WHAT THIS TASK INVOLVES.
From the first line to the last, restate the data word for word.

SUPPLIED DATA.
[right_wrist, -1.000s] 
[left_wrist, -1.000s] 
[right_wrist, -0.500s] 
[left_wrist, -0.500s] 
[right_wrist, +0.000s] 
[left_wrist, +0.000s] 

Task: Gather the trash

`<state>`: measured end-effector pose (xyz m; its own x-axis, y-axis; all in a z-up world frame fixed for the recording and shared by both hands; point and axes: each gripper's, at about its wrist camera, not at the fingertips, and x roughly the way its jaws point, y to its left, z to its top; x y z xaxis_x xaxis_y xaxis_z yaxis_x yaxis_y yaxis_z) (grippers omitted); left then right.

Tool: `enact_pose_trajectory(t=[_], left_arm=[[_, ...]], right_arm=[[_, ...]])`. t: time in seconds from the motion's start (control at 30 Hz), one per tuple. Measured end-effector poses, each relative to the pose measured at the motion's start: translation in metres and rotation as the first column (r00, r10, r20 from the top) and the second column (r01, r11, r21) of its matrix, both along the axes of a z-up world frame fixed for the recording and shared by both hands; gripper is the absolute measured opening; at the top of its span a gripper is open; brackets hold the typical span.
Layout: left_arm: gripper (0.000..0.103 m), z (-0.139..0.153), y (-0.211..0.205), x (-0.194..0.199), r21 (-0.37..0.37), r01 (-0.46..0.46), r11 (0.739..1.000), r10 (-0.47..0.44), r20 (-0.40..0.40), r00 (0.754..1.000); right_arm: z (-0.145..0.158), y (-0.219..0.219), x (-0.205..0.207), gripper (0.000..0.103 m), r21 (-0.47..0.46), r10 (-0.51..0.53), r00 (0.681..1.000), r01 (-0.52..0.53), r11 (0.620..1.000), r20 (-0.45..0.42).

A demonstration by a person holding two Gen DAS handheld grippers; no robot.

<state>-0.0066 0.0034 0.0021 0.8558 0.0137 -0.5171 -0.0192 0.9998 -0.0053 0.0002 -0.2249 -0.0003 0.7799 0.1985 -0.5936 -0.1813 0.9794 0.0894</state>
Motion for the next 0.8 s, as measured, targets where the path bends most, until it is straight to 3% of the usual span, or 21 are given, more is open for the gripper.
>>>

WRITTEN ANSWER.
[right_wrist, -1.000s] 
[left_wrist, -1.000s] 
[right_wrist, -0.500s] 
[left_wrist, -0.500s] 
[right_wrist, +0.000s] 
[left_wrist, +0.000s] 

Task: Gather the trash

`<state>`: measured end-effector pose (xyz m; its own x-axis, y-axis; all in a z-up world frame fixed for the recording and shared by both hands; point and axes: each gripper's, at about its wrist camera, not at the fingertips, and x roughly the way its jaws point, y to its left, z to its top; x y z xaxis_x xaxis_y xaxis_z yaxis_x yaxis_y yaxis_z) (grippers omitted); left then right.

Tool: `enact_pose_trajectory(t=[_], left_arm=[[_, ...]], right_arm=[[_, ...]])`. t: time in seconds from the motion's start (control at 30 Hz), one per tuple. Measured end-effector poses, each relative to the pose measured at the motion's start: translation in metres and rotation as the first column (r00, r10, r20 from the top) and the second column (r01, r11, r21) of its matrix, both along the axes of a z-up world frame fixed for the recording and shared by both hands; gripper is the absolute measured opening; at the top of its span a gripper is open; brackets hold the typical span.
Layout: left_arm: gripper (0.000..0.103 m), z (-0.139..0.153), y (-0.211..0.205), x (-0.194..0.199), r21 (-0.37..0.37), r01 (-0.46..0.46), r11 (0.739..1.000), r10 (-0.47..0.44), r20 (-0.40..0.40), r00 (0.754..1.000); right_arm: z (-0.145..0.158), y (-0.219..0.219), x (-0.205..0.207), gripper (0.000..0.103 m), r21 (-0.47..0.46), r10 (-0.51..0.53), r00 (0.681..1.000), r01 (-0.52..0.53), r11 (0.620..1.000), r20 (-0.45..0.42).

A demonstration by a person holding two Gen DAS handheld grippers; no robot.

<state>-0.0066 0.0034 0.0021 0.8558 0.0137 -0.5171 -0.0192 0.9998 -0.0053 0.0002 -0.2249 -0.0003 0.7799 0.1985 -0.5936 -0.1813 0.9794 0.0894</state>
Motion for the next 0.8 s, as measured, targets where the path bends most, until it is straight to 3% of the usual span, or 21 are given, more is open for the gripper.
>>>

This output requires no further additions.